_ASSIGNMENT_
Every line of the data below should be repeated exactly, and no picture should be copied.
*** SOURCE DATA Section Begins ***
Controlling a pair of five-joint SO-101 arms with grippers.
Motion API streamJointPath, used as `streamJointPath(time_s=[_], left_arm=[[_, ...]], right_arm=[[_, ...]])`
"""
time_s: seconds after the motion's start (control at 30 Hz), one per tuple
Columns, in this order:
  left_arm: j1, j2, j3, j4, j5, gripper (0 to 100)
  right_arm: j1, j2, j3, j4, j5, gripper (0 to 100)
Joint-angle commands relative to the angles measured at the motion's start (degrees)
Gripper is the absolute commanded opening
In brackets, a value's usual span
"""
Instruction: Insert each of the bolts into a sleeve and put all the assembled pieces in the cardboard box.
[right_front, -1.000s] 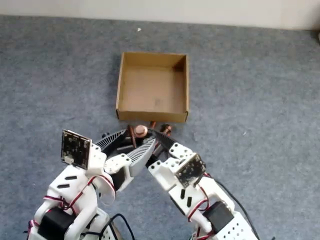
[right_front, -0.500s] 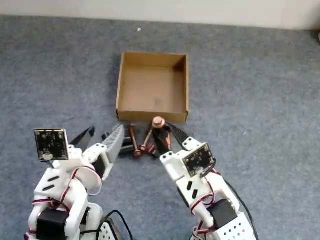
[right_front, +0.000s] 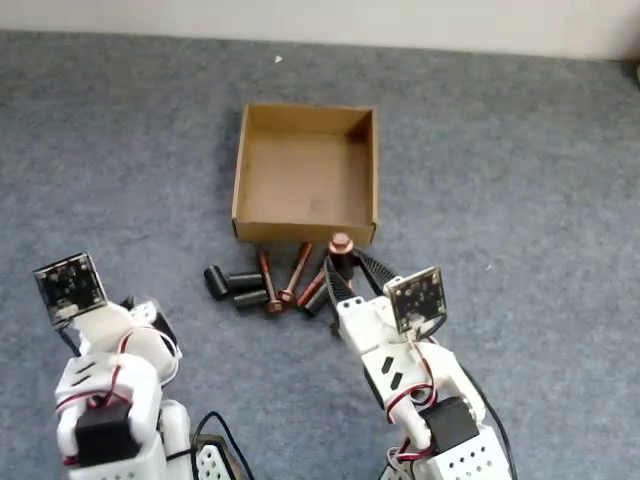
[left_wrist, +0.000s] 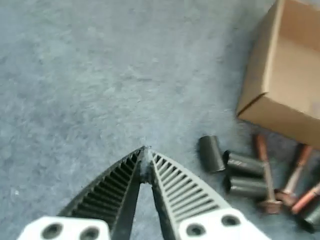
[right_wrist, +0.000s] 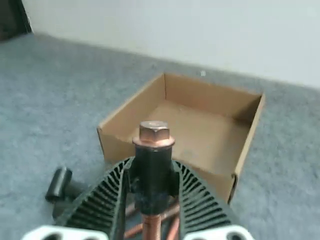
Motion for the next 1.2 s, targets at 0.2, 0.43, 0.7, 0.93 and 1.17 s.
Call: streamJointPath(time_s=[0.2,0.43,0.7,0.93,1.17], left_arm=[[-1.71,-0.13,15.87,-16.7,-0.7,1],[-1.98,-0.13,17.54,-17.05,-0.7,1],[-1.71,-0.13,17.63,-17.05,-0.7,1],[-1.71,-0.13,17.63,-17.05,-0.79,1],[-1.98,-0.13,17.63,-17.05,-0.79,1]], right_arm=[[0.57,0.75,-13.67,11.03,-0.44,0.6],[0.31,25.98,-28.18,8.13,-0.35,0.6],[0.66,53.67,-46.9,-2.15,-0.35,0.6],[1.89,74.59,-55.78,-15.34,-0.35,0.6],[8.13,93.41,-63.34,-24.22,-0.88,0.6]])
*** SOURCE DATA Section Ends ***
_RESULT_
Controlling a pair of five-joint SO-101 arms with grippers.
Motion API streamJointPath, used as `streamJointPath(time_s=[_], left_arm=[[_, ...]], right_arm=[[_, ...]])`
"""
time_s: seconds after the motion's start (control at 30 Hz), one per tuple
Columns, in this order:
  left_arm: j1, j2, j3, j4, j5, gripper (0 to 100)
  right_arm: j1, j2, j3, j4, j5, gripper (0 to 100)
Joint-angle commands relative to the angles measured at the motion's start (degrees)
Gripper is the absolute commanded opening
In brackets, a value's usual span
"""
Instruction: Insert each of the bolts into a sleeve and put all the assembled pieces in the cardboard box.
[right_front, -1.000s] 
[right_front, -0.500s] 
[right_front, +0.000s] 
[left_wrist, +0.000s] 
[right_wrist, +0.000s] 
Motion for the next 1.2 s, targets at 0.2, 0.43, 0.7, 0.93 and 1.17 s.
Call: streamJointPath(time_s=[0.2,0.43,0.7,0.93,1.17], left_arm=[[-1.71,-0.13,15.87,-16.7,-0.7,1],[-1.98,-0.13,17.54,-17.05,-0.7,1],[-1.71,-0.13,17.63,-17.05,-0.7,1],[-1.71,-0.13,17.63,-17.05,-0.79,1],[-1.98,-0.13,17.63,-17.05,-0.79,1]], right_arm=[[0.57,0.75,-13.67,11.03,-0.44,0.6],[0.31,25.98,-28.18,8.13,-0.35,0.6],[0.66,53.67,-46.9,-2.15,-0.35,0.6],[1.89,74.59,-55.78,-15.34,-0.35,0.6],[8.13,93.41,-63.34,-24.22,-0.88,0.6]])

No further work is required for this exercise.